After Abrol earned a bachelor’s degree in engineering from Stony Brook University and a master’s in engineering from Cornell, she co-founded a technology startup to created a wearable wristband to help prevent children from getting lost on field trips. After a two-year stint at Intel, Abrol began interviewing a handful of other companies for a senior engineer position.

Abrol says in her complaint that she was concerned about working at Uber, based on reports of a toxic corporate culture there, but still went through the extensive interview process. Abrol claims she raised her concerns with Uber’s head of human resources, specifically inquiring about the infamous sexual harassment blog post, which revealed what Maureen Dowd from The New York Times described as Uber’s “culture of hipness, sexiness and snaky competition”. The publications “promoted the world’s most valuable startup, challenging the mantra that big disruptors are above the law,” Dowd wrote.

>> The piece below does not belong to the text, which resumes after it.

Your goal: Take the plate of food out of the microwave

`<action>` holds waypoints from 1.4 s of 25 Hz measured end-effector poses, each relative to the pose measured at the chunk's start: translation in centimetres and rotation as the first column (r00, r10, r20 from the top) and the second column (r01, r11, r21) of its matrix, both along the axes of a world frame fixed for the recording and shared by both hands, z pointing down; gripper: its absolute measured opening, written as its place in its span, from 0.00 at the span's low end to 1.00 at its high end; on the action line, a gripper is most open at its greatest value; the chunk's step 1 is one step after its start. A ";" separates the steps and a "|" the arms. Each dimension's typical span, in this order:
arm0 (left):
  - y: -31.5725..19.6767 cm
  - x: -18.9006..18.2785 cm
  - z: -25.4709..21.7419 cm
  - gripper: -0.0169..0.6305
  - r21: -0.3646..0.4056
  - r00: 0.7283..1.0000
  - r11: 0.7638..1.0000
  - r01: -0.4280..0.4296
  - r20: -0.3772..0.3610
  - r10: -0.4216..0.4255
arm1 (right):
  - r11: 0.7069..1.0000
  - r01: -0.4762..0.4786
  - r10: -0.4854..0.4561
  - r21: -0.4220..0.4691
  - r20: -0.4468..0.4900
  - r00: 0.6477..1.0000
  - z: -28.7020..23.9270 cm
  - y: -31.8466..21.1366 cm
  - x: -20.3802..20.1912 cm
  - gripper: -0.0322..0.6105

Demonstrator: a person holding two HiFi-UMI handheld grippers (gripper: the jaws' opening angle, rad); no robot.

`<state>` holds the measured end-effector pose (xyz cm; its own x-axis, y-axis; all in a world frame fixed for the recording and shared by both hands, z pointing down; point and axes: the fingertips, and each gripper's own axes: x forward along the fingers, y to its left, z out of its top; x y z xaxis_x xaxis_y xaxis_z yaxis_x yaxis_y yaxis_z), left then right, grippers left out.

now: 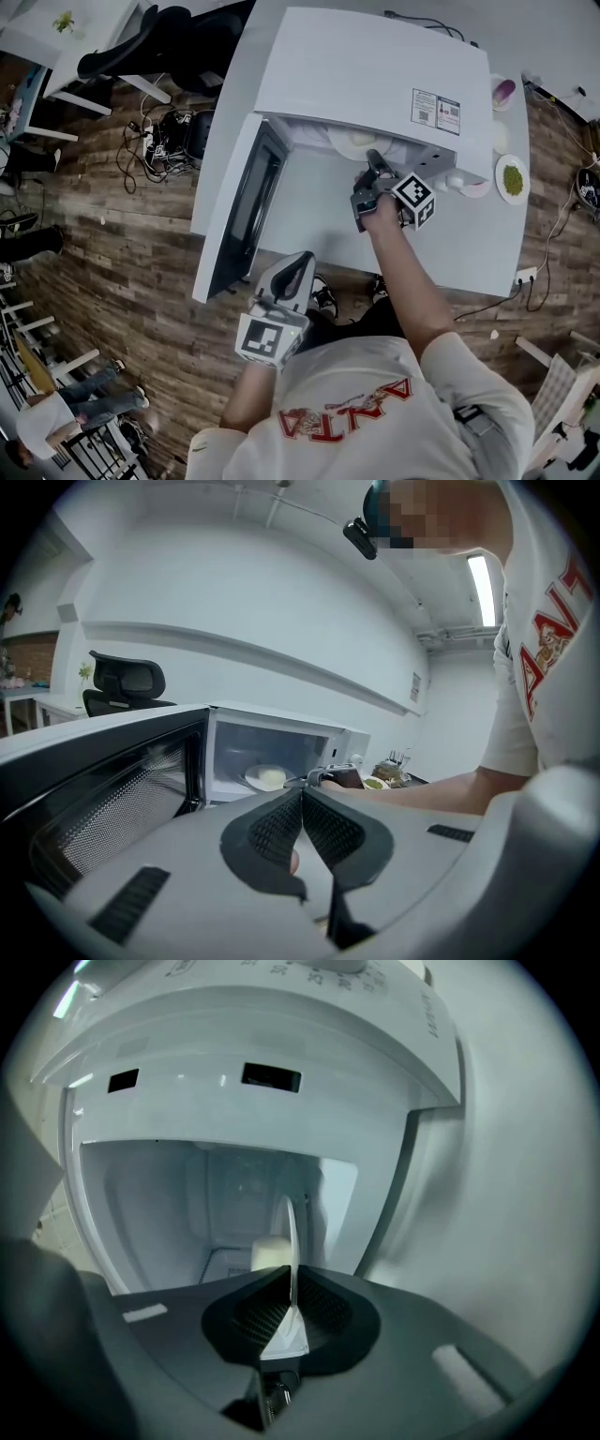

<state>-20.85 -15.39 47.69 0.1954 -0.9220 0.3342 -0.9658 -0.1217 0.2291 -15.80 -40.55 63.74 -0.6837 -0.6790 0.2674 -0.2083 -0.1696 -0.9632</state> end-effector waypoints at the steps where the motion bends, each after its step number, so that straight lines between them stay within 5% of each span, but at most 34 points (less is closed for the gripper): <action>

The HR boss—who would resign a year later after making allegations against her ignoring employee complaints of racial discrimination—Abrol asserted that the “misogyny” referenced in the piece was isolated to one team, according to the complaint. Abrol took the job in April 2017, but he was soon despised. She was making less than promised, in a position usually filled by recent college graduates, her complaint says.

Six weeks into the job, Abrol says she was sexually harassed by a drunk Nagarajan during a company retreat in New York. The harassment and discrimination continued even after Abrol got a new supervisor, Ganga, the complaint says. (Nagarajan, who is represented by Uber lawyers, and Ganga, who has since returned to India, did not respond to individual requests for comment on Monday.)

As things continued to deteriorate in the office, the stress worsened Abrol’s health issues, and Abrol “struggled to concentrate, was overwhelmed by intense feelings of anxiety and panic, and was constantly crying ,” the complaint says. Her therapist told her she was suffering from PTSD symptoms and advised her to take medical leave to heal.

Excerpt from Yukti Abrol's lawsuit against Uber and Travis Kalanick.

Supreme Court of the State of New York

Abrol left in May 2020, returning to Uber in September. Two weeks later, she was “constructively terminated,” according to her complaint. In simple terms, constructive termination refers to a work situation that is intentionally made so unacceptable, that an employee has no other viable option but to leave.

“My client alleges that she was forced to resign because Uber refused to protect her from further discrimination and retaliation, which seriously affected her health and well-being,” Goddard told The Daily Beast.

Abrol’s lawsuit alleges that Uber, Kalanick, Nagarajan, and Ganga violated various aspects of New York City and New York State human rights laws, that Uber violated the New York State Equal Pay Act, and that it was subject to retaliation after to report. She is seeking $2.5 million on each of the five causes of action.

In addition to a total of $12.5 million in compensatory and punitive damages, Abrol is asking a judge to order Uber to pay her court costs and attorneys’ fees.

After leaving the firm as a multi-billionaire, Kalanick reported Pouring $300 million into CloudKitchens, a “ghost” food delivery startup. The company, which also received a huge investment from Saudi Arabia’s sovereign wealth fund, has been acquired negative reviews from some of its restaurant partners but it continues to increase.

In late 2021, the company raised money at a valuation of $15 billion, according to Inside.